The EUR/USD 240-minute chart had a weak rally to last week’s lower high. This is a double top (DT) bear flag and the bears expect a measured move (MM) down. The bulls expect a higher low (HL) after the wedge bottom, and then a measured move up.
While the EUR/USD rallied 100 pips over the past 2 days, it is still in a bear trend on the daily chart. The bulls want the wedge bottom on the 240-minute chart to lead to a 2nd leg up after the 1st pullback. Yet, they need a strong breakout above major lower highs before traders will believe that the bear trend has successfully converted into a trading range. Until then, it is easier to make money selling rallies, or scalping for 10 pips on the 5-minute chart.
Overnight EUR/USD
The EUR/USD had a weak rally last night.

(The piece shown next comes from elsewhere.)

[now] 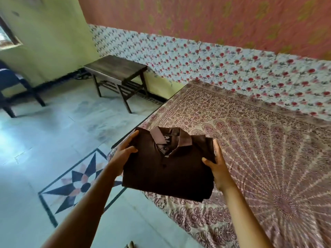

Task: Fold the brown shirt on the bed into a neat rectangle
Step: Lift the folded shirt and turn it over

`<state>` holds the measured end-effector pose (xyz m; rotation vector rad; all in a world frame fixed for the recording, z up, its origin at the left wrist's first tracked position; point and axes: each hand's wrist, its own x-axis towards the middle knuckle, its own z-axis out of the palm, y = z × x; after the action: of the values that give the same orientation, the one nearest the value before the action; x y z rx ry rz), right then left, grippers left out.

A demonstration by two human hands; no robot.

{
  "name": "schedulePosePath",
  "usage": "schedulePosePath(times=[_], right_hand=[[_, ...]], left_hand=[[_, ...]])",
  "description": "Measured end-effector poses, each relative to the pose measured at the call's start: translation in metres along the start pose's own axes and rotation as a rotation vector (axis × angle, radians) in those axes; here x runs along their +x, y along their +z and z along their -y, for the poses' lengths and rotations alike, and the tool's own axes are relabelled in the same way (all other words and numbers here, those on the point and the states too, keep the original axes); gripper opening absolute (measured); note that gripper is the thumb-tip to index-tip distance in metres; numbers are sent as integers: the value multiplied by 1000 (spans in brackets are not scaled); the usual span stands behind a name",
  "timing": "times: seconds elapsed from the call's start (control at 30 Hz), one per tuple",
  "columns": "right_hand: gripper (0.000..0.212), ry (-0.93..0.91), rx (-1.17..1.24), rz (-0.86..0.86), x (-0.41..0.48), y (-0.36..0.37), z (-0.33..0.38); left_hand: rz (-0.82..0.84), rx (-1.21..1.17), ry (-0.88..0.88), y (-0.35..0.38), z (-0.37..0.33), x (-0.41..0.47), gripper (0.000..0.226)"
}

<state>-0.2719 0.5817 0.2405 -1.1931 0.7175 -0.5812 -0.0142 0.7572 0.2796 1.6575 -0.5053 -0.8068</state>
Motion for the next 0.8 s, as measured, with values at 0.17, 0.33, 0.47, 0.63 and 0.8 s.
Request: schedulePosePath(times=[0.17,0.33,0.47,0.63,0.8], right_hand=[[64,52,-68,-34,26,98,-37],[66,170,-99,-148,46,160,-69],[67,205,-133,-226,70,191,-94],[66,305,-76,-335,103,210,-130],[67,415,-49,-403,155,204,-175]], left_hand=[[-2,-33,-77,-97,19,39,70],[67,33,-139,-156,26,80,70],[108,84,-193,-181,42,124,69],[168,182,-232,-190,66,183,70],[225,253,-277,-184,100,254,70]])
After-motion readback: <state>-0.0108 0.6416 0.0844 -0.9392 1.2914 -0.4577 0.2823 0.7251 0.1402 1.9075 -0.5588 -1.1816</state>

Yet, it turned down from last week’s high. As a result, there is a double top bears flag on the 240-minute chart. Since there was a wedge bottom 2 days ago, the odds are that the bulls will buy the selloff. Therefore, they will probably get a higher low. However, they then need a breakout above the double top. Without it, the trading range will evolve into a triangle. Since the trend is strongly down on the daily chart, that would still be a bear flag.
Because the legs up and down have lacked consecutive big trend bars up or down, the odds are that the trading range price action will continue today. Day traders will therefore look for 10 pip scalps while waiting for a strong breakout.